**WHAT YOU ARE ASKED TO DO:**
Copy nothing but the text: reproduce each line of the listing exactly and leave the pictures out.

**DATA BELOW:**
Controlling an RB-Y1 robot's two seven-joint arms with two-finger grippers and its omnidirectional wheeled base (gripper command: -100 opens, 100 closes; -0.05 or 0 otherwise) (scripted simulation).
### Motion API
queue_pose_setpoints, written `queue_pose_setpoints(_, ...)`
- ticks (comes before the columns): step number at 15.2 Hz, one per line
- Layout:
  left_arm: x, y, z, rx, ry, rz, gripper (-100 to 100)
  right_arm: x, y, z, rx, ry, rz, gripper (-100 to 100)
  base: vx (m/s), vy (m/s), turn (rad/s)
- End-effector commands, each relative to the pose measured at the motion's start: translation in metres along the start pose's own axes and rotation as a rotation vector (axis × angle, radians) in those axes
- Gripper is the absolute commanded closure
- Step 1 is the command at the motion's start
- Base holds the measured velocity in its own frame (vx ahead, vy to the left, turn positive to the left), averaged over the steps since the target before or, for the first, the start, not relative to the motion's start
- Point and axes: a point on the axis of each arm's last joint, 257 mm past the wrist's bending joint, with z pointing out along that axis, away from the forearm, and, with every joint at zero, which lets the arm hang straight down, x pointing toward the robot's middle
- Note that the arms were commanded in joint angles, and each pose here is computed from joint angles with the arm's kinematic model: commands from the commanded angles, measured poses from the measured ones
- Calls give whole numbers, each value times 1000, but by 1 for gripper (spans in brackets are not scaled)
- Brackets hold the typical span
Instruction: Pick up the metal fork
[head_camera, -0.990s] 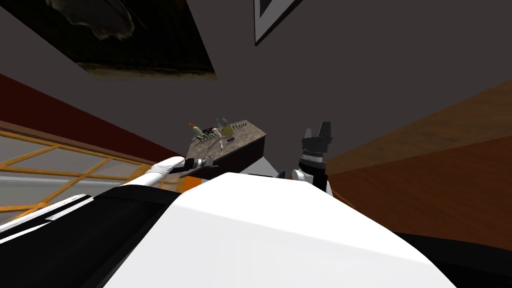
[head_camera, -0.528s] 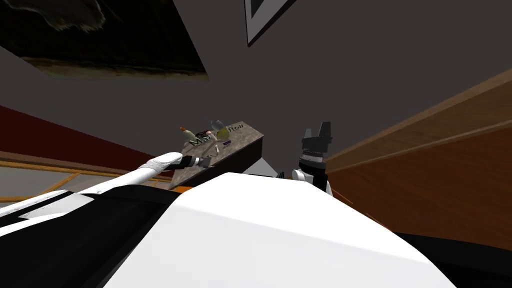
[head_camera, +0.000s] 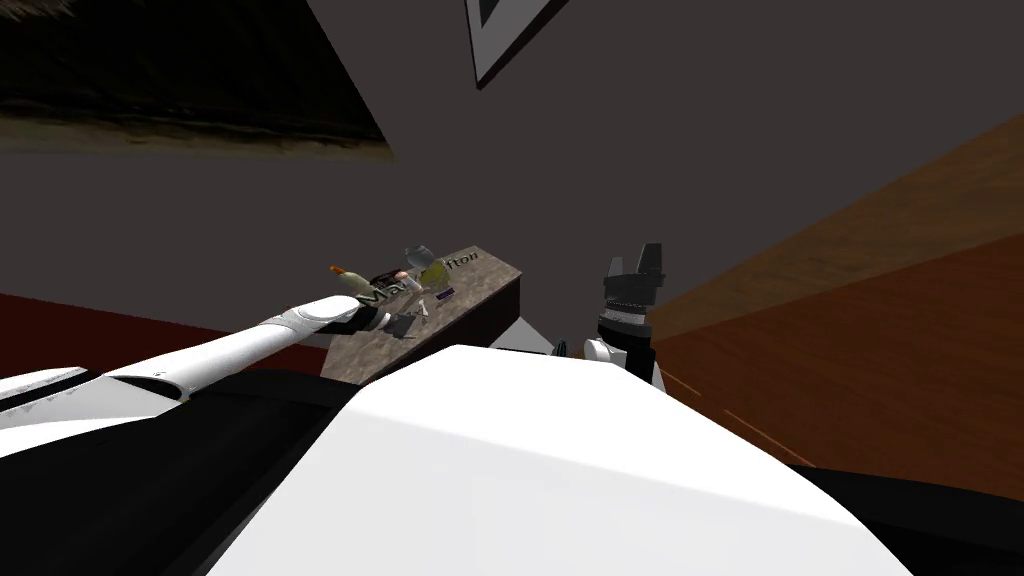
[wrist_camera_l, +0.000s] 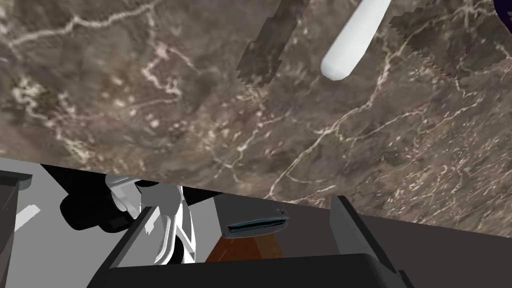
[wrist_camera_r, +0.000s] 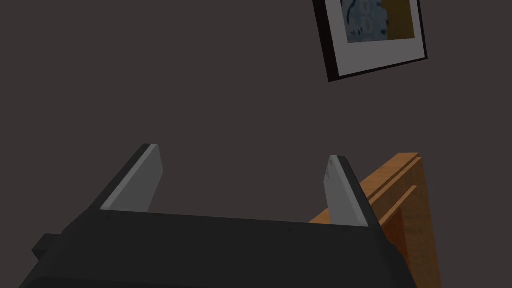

**FINISHED TASK:**
Controlling an RB-Y1 robot's two seven-joint arms with two-finger grippers and its omnidirectional wheeled base (gripper command: -100 opens, 100 closes; -0.05 or 0 otherwise) (scripted simulation).
### Motion API
queue_pose_setpoints, written `queue_pose_setpoints(_, ...)`
- ticks (comes before the columns): step number at 15.2 Hz, one per line
- Layout:
  left_arm: x, y, z, rx, ry, rz, gripper (-100 to 100)
  right_arm: x, y, z, rx, ry, rz, gripper (-100 to 100)
  base: vx (m/s), vy (m/s), turn (rad/s)
- End-effector commands, each relative to the pose measured at the motion's start: translation in metres along the start pose's own axes and rotation as a rotation vector (axis × angle, radians) in those axes
- Gripper is the absolute commanded closure
- Step 1 is the command at the motion's start
- Base holds the measured velocity in its own frame (vx ahead, vy to the left, turn positive to the left), averaged over the steps since the target before or, for the first, the start, not relative to the motion's start
- Point and axes: a point on the axis of each arm's last joint, 257 mm past the wrist's bending joint, with z pointing out along that axis, away from the forearm, and, with every joint at zero, which lets the arm hang straight down, x pointing toward the robot's middle
- Note that the arms were commanded in joint angles, and each pose here is computed from joint angles with the arm's kinematic model: commands from the commanded angles, measured poses from the measured ones
- Calls give whole numbers, each value times 1000, but by 1 for gripper (spans in brackets are not scaled)
- Brackets hold the typical span
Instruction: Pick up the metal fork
[head_camera, -0.990s] 
[head_camera, -0.528s] 
[head_camera, +0.000s] 
[wrist_camera_l, +0.000s] 
[wrist_camera_r, +0.000s] 

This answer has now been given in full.